Moments after arriving at the scene of Sunday's fatal crash involving a car and a Toronto transit bus, Andy Byford knew this wasn't a typical collision.
"That was a pretty shocking accident," the TTC CEO said Monday on CBC Radio's Metro Morning. "It's not every day that you see one of your buses embedded in a building."
The collision happened just after 6 a.m. at the intersection of Kipling Avenue and West Humber Boulevard in Etobicoke, a suburb of west Toronto.
The eastbound TTC bus collided with a Nissan Altima. After the impact, the bus rolled away from the intersection, taking out a traffic light and fire hydrant before careening across a parking lot and smashing into the front of a CIBC bank, about 150 metres away from the original collision site.
Byford said the impact of the collision knocked the driver out of his seat, apparently leaving him unable to bring the vehicle to a stop. He suffered minor injuries.

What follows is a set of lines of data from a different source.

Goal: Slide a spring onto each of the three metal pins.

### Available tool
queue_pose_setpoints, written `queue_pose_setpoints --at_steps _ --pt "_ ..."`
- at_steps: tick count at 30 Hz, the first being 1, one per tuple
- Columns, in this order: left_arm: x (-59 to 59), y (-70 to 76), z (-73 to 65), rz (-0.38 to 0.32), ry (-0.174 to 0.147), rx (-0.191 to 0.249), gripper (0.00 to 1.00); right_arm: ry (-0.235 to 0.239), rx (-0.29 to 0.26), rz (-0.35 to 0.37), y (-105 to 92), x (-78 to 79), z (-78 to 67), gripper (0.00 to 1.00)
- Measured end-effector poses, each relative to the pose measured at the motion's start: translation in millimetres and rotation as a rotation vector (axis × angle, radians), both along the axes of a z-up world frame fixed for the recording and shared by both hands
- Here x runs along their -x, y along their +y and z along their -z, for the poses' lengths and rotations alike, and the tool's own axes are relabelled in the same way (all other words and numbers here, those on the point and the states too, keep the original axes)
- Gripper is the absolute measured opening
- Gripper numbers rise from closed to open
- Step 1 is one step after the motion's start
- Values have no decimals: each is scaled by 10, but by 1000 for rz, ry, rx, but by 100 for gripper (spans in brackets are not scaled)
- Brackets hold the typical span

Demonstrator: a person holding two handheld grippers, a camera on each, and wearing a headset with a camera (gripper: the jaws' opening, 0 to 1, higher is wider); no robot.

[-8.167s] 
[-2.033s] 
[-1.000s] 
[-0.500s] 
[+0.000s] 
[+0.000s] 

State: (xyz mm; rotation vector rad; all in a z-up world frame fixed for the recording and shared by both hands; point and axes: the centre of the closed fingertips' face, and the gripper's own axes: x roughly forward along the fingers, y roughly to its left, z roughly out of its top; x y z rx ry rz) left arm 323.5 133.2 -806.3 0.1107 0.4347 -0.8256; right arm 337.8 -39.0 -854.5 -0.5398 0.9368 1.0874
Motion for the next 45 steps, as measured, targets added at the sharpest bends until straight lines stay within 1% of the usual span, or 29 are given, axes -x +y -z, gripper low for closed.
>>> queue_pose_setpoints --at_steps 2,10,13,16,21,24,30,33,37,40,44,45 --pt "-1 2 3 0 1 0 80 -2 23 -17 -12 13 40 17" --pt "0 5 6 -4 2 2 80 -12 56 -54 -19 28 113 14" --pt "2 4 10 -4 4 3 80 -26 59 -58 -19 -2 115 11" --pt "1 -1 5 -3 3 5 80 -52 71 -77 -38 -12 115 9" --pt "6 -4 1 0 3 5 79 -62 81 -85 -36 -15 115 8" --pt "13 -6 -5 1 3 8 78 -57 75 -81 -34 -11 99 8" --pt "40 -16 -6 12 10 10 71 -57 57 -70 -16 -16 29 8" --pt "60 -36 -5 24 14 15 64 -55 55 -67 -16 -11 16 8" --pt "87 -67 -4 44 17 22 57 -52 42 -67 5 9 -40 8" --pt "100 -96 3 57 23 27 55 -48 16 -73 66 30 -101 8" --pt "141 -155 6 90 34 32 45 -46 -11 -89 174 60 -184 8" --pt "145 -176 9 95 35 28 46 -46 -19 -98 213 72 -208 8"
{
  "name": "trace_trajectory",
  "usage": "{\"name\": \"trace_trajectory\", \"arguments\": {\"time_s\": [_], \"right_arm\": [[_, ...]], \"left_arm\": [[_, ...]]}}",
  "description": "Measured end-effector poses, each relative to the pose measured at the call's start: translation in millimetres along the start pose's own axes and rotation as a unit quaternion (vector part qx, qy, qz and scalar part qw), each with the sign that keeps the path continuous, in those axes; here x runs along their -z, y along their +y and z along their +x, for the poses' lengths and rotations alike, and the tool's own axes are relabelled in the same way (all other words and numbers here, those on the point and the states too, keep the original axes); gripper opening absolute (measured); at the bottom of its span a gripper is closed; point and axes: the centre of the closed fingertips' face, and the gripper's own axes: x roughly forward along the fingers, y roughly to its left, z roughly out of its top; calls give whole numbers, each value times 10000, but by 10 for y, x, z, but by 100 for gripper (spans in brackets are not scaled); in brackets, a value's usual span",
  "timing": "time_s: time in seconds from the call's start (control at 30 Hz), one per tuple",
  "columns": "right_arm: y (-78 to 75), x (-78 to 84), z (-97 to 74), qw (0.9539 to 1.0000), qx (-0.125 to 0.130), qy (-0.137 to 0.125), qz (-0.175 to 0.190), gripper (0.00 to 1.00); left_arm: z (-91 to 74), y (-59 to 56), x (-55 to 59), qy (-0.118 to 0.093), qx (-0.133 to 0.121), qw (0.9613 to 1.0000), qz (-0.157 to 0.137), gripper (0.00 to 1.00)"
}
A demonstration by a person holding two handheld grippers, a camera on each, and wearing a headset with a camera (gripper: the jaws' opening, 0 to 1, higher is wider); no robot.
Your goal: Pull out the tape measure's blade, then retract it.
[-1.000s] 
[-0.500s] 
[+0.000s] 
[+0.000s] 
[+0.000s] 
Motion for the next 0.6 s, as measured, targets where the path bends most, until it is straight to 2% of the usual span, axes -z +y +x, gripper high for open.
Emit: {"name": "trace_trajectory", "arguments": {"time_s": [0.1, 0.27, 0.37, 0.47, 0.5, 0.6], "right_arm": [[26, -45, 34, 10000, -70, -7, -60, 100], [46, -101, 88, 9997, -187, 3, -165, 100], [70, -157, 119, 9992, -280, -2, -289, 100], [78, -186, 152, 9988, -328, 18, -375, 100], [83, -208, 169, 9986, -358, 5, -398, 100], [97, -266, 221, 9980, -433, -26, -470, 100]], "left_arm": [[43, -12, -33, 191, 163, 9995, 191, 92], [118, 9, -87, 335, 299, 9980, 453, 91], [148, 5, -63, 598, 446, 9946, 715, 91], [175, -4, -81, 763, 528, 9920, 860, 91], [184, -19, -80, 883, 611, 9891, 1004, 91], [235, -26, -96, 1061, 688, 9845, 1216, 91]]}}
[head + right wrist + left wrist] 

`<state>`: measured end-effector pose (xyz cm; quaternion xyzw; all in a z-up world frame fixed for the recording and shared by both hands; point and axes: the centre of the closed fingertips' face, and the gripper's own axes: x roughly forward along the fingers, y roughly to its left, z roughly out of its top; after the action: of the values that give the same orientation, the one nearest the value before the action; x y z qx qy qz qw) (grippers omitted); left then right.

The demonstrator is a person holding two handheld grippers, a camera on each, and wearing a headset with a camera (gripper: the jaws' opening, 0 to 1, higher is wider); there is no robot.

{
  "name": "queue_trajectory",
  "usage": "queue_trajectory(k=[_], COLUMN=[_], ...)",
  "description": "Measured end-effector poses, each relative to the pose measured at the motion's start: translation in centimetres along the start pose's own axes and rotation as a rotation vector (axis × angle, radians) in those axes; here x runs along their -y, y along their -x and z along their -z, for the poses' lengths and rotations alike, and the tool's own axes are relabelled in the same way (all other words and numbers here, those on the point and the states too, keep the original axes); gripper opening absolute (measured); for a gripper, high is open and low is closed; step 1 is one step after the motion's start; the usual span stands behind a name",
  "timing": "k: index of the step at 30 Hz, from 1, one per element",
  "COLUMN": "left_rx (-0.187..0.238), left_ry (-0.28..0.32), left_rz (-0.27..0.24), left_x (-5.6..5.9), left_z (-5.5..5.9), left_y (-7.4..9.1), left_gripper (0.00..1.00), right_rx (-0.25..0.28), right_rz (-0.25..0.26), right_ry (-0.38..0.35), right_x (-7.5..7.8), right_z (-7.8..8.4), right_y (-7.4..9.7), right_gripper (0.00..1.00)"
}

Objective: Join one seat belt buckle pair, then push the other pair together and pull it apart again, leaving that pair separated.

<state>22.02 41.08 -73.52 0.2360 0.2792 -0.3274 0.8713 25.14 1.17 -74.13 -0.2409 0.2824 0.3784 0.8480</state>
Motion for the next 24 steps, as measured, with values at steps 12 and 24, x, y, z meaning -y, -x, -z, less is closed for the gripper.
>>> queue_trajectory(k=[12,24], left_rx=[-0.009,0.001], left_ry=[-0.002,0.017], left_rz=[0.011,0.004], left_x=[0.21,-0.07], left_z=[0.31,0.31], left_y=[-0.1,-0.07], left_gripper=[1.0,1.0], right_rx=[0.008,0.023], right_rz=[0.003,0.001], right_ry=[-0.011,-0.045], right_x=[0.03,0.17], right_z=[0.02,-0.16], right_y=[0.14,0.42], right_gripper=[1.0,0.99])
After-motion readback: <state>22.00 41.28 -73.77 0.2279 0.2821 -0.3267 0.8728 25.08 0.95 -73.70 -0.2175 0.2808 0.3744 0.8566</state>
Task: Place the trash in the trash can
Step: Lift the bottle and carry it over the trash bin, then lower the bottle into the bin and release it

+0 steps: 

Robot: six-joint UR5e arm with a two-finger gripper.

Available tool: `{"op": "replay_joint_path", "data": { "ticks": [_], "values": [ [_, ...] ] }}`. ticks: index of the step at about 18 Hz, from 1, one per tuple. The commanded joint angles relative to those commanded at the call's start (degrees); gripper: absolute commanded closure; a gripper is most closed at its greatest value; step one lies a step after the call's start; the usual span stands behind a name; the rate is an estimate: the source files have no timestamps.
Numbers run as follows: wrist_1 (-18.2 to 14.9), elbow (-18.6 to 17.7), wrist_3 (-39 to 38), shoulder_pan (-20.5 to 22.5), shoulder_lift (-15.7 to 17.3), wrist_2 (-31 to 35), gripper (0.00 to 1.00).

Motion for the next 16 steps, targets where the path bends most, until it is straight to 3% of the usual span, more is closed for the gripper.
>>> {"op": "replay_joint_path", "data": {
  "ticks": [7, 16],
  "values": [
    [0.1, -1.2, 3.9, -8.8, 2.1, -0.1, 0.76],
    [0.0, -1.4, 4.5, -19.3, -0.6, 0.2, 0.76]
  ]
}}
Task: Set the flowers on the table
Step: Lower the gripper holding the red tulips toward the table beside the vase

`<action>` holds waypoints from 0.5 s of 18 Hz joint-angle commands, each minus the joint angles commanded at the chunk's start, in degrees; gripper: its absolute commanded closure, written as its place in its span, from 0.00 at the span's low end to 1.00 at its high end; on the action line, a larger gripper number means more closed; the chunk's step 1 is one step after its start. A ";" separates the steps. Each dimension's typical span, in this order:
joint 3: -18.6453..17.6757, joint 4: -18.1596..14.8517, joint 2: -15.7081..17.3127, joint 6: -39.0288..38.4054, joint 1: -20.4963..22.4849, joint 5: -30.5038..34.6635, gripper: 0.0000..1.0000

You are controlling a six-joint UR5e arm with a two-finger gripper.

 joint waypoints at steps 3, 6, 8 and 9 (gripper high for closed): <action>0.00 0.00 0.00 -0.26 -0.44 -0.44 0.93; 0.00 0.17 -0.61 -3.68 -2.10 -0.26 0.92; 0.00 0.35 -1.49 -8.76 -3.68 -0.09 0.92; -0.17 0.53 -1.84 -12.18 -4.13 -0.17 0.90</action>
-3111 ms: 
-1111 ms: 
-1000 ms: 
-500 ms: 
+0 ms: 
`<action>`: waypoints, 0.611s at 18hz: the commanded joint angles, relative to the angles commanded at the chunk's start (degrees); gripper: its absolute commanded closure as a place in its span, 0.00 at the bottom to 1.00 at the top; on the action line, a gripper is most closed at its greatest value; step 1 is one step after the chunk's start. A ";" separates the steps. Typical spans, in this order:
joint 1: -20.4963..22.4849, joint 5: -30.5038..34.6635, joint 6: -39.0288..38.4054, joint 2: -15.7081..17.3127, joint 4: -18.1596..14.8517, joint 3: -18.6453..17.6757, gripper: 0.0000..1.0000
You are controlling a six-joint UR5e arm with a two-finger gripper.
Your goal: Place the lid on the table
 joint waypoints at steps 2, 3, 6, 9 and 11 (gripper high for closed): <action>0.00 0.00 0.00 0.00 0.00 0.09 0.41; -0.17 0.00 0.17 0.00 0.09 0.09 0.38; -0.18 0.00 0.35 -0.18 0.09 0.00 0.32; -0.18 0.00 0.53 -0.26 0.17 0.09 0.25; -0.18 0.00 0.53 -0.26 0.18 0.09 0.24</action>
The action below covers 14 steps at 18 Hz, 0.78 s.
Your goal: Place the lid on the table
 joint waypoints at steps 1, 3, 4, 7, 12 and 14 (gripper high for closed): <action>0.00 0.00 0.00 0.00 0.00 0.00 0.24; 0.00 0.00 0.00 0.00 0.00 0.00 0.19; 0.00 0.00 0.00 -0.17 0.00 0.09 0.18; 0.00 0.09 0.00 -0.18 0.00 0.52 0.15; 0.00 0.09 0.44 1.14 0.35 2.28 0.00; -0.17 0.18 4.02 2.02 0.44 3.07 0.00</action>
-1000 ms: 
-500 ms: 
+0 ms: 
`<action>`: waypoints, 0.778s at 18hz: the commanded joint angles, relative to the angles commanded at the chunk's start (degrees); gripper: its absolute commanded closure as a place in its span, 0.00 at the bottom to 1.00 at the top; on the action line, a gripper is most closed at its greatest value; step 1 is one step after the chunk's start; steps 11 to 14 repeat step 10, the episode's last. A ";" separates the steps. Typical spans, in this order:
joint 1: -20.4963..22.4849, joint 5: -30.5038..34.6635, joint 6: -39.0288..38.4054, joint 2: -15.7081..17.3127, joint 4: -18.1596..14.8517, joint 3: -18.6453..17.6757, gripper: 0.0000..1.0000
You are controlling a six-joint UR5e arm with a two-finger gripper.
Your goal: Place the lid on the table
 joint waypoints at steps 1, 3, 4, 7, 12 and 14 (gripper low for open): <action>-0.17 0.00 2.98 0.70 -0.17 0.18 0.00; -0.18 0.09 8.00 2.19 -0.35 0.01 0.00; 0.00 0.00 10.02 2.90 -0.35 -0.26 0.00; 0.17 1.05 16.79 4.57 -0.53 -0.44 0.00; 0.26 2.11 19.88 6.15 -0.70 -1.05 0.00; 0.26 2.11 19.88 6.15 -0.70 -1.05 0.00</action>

'It's not every day that you see one of your buses embedded in a building.' —TTC CEO Andy Byford
A 24-year-old man in the Nissan was pronounced dead at the scene. Two other people in the car were taken to hospital in critical condition. By Monday their conditions had improved and their injuries were no longer considered life-threatening.
Some of the six passengers on board the bus were able to walk off, but others suffered back or neck injuries and were taken away on backboards.
Byford said he expects there will be plenty of video evidence from the accident. The bus is equipped with a DVR, a device similar to an airplane's black box. It records what was happening on board the bus at the time of the crash.
"Our understanding from uncorroborated witness statements is that the bus had stopped at a red light and only proceeded on the green," said Byford. "We're still waiting for the police to give us their verdict."
Byford said he expects there will also be footage from the shops in the shopping plaza.
Police have not said whether there will be charges.